Return exactly the span of lines in the following data that opens with the line containing "Locate the small red" and closes with the line containing "- The poses'". Include nothing else.

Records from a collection
# # # #

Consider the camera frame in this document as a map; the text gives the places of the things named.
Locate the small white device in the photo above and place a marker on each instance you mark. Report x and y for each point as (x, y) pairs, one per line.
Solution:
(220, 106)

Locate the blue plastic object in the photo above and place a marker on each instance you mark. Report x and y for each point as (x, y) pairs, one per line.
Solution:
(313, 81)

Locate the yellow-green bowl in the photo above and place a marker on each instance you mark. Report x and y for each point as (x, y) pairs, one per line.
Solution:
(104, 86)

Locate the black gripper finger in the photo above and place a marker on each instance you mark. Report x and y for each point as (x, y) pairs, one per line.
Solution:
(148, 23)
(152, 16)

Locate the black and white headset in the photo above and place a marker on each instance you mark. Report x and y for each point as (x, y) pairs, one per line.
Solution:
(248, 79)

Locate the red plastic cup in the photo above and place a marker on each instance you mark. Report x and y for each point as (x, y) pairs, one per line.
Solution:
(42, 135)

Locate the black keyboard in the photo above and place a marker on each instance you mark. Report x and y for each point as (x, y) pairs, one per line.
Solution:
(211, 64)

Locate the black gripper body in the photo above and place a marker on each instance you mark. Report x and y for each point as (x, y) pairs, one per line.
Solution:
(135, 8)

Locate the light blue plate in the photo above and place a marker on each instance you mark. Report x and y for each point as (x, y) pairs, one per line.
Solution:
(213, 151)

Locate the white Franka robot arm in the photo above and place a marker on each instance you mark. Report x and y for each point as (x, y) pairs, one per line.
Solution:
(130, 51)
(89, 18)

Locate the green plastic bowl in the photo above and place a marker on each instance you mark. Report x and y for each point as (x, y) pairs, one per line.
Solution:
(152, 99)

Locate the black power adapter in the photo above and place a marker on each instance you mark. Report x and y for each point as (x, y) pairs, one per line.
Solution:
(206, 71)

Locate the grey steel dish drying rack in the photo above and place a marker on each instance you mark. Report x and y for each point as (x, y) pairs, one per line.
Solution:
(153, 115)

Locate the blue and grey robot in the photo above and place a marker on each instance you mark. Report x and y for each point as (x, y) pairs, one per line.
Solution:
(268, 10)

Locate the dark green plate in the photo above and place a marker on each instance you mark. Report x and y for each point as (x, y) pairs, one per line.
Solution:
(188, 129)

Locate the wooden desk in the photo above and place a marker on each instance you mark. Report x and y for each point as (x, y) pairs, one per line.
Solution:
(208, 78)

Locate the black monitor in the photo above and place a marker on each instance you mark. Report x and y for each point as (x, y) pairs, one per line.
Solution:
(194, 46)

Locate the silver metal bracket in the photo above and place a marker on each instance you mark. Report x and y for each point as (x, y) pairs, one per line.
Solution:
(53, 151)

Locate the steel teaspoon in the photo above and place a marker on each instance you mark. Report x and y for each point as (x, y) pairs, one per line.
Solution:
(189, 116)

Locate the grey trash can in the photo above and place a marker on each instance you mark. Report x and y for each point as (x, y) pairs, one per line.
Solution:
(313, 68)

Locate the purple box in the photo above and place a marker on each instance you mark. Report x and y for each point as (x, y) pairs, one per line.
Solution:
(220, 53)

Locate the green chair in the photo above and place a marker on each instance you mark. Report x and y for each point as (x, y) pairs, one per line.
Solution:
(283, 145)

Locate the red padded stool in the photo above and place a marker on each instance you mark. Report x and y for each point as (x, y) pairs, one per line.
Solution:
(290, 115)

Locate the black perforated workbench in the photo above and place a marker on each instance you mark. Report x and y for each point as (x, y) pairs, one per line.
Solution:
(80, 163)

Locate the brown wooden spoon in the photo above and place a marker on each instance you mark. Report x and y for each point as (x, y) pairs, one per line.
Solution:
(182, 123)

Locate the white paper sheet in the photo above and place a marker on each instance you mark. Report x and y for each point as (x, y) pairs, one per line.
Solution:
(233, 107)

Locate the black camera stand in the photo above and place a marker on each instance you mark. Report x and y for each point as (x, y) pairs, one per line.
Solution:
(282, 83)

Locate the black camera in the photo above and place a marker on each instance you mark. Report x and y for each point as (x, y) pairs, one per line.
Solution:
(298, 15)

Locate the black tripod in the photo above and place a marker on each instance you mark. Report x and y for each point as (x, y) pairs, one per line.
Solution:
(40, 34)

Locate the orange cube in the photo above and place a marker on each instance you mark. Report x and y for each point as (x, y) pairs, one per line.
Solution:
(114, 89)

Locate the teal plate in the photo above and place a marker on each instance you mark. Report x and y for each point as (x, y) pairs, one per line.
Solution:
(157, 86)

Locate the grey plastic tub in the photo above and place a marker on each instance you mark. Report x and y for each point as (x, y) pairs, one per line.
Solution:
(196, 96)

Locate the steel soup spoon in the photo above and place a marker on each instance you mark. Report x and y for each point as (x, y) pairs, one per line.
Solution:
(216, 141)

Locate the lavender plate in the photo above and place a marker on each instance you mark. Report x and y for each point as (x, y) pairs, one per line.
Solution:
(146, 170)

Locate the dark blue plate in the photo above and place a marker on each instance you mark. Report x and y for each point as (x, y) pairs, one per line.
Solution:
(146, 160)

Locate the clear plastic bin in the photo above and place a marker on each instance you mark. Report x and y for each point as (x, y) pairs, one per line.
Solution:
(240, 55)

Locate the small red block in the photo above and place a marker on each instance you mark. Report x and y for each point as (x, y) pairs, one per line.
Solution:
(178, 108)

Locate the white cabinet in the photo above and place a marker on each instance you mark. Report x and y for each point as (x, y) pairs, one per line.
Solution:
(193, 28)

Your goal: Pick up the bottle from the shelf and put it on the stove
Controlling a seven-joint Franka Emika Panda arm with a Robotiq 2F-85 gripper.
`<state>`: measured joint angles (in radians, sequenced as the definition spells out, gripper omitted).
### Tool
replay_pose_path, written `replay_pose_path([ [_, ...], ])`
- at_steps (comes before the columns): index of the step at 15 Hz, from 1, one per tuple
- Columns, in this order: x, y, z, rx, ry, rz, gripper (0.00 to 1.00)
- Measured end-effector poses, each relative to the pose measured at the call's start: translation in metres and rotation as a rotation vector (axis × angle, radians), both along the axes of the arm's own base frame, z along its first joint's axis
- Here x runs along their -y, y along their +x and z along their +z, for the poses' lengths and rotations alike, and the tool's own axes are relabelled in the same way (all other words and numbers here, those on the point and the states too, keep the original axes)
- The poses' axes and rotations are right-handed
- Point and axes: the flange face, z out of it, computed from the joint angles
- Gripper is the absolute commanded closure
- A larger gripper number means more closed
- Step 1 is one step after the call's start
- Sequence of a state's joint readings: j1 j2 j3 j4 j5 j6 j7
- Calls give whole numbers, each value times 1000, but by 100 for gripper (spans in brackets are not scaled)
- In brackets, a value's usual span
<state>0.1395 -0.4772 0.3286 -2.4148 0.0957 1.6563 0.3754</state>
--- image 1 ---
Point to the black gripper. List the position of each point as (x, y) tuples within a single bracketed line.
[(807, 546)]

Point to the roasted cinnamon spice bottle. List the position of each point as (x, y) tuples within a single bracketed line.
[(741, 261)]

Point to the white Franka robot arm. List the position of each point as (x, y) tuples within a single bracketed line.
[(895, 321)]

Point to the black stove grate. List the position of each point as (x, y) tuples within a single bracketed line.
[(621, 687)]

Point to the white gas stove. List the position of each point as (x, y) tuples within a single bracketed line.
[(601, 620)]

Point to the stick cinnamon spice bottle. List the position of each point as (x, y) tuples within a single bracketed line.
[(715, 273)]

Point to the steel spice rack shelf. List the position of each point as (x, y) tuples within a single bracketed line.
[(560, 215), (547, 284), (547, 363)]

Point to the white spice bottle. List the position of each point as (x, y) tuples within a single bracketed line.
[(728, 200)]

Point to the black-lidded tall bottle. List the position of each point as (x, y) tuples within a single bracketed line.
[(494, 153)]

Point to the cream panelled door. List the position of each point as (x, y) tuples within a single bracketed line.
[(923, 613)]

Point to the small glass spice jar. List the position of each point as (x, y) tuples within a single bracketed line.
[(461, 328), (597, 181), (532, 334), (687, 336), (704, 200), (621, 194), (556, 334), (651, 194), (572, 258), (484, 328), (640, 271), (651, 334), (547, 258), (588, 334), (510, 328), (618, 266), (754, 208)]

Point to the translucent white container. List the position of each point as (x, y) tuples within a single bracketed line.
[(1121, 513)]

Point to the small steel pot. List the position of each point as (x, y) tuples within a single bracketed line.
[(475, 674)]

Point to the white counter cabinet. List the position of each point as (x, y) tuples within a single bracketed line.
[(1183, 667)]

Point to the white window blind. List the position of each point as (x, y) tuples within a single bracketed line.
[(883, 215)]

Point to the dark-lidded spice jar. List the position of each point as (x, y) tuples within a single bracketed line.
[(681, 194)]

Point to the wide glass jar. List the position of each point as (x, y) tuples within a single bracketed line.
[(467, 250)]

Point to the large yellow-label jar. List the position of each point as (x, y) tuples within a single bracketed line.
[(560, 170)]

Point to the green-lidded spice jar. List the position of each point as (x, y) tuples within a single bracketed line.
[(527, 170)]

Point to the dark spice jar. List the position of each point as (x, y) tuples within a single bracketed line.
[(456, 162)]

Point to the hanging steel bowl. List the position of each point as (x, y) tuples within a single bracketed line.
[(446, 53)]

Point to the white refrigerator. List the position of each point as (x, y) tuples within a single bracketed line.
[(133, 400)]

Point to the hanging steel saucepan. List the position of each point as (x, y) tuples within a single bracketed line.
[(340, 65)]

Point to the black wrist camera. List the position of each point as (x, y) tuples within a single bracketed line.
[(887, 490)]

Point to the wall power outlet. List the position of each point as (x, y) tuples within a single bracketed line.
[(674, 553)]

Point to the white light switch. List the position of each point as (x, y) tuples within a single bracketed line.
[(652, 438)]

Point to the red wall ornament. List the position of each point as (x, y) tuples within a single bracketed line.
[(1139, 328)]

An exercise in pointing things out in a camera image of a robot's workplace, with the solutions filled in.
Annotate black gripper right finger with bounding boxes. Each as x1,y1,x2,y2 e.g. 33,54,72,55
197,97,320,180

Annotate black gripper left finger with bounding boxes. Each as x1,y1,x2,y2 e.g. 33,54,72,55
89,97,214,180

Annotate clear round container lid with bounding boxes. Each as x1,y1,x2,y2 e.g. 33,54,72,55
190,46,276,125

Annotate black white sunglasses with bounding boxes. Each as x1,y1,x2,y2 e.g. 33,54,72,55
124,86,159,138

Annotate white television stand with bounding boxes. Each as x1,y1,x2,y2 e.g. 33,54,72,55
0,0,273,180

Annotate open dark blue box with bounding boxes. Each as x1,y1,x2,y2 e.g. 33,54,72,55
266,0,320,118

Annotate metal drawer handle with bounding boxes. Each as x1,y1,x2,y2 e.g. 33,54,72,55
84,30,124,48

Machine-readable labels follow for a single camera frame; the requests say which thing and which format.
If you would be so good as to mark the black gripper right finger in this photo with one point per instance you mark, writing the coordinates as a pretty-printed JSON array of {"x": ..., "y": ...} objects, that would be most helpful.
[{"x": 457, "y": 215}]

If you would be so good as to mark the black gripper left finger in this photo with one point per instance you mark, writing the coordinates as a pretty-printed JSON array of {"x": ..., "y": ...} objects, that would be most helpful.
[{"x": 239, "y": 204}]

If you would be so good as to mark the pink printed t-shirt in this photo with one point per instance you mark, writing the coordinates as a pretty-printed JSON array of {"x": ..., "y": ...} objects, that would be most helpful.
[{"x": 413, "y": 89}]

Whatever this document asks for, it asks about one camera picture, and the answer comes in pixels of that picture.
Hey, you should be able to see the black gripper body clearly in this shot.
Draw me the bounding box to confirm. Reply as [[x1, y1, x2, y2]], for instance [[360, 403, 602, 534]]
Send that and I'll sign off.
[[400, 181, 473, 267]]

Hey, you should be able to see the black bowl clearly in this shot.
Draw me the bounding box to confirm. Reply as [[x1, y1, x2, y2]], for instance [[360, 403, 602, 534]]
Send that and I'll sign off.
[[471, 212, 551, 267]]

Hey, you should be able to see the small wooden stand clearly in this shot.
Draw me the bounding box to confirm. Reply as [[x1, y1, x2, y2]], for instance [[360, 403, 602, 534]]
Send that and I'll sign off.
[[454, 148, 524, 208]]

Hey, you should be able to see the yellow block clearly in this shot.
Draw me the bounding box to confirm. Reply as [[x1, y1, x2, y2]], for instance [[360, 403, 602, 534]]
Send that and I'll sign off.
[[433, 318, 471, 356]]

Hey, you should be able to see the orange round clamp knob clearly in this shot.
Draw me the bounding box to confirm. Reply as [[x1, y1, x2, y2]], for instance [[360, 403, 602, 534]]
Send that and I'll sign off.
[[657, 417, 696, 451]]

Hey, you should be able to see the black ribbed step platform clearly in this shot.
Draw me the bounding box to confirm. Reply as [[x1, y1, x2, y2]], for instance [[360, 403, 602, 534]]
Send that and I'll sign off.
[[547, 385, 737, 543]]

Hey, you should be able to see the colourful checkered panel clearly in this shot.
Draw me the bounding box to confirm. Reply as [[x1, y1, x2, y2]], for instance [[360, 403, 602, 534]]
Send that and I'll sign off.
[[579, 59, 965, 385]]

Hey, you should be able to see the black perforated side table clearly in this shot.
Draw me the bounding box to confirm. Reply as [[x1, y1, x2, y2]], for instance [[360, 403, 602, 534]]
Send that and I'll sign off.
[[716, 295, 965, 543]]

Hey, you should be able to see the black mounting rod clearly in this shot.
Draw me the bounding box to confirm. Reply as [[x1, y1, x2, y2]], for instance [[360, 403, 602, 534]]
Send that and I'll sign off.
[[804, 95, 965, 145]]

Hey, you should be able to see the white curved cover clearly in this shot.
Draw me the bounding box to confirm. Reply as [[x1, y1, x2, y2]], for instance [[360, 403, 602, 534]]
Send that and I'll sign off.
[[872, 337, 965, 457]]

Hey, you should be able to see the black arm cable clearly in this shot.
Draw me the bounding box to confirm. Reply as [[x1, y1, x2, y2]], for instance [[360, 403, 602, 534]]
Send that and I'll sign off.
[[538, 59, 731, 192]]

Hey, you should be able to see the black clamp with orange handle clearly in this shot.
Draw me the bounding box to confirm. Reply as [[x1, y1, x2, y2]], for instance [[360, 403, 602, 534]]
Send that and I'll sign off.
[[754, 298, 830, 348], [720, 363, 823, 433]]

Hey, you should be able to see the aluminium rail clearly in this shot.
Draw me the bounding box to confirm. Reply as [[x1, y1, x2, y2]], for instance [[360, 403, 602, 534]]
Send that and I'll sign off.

# # # #

(WRITTEN SOLUTION):
Locate the small red block in the photo above and place a marker on each instance you mark. Report x and y for each point as (x, y) pairs, one per line.
Solution:
(178, 108)

Locate the white cabinet in the photo above and place a marker on each instance you mark. Report x and y for each point as (x, y) pairs, one per line.
Solution:
(193, 28)

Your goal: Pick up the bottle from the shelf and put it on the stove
Controlling a seven-joint Franka Emika Panda arm with a Robotiq 2F-85 gripper.
`<state>`: measured joint angles (in radians, sequenced as the definition spells out, gripper omitted).
### Tool
replay_pose_path, written `replay_pose_path([ [_, ...], ])`
- at_steps (comes before the columns): index of the step at 15 Hz, from 1, one per tuple
- Columns, in this order: x, y, z, rx, ry, rz, gripper (0.00 to 1.00)
- Measured end-effector poses, each relative to the pose measured at the call's start: translation in metres and rotation as a rotation vector (axis × angle, radians), both along the axes of the arm's own base frame, z along its first joint's axis
- Here x runs along their -y, y along their +x and z along their +z, for the poses' lengths and rotations alike, and the tool's own axes are relabelled in the same way (all other words and numbers here, those on the point and the states too, keep the original axes)
- The poses' axes and rotations are right-handed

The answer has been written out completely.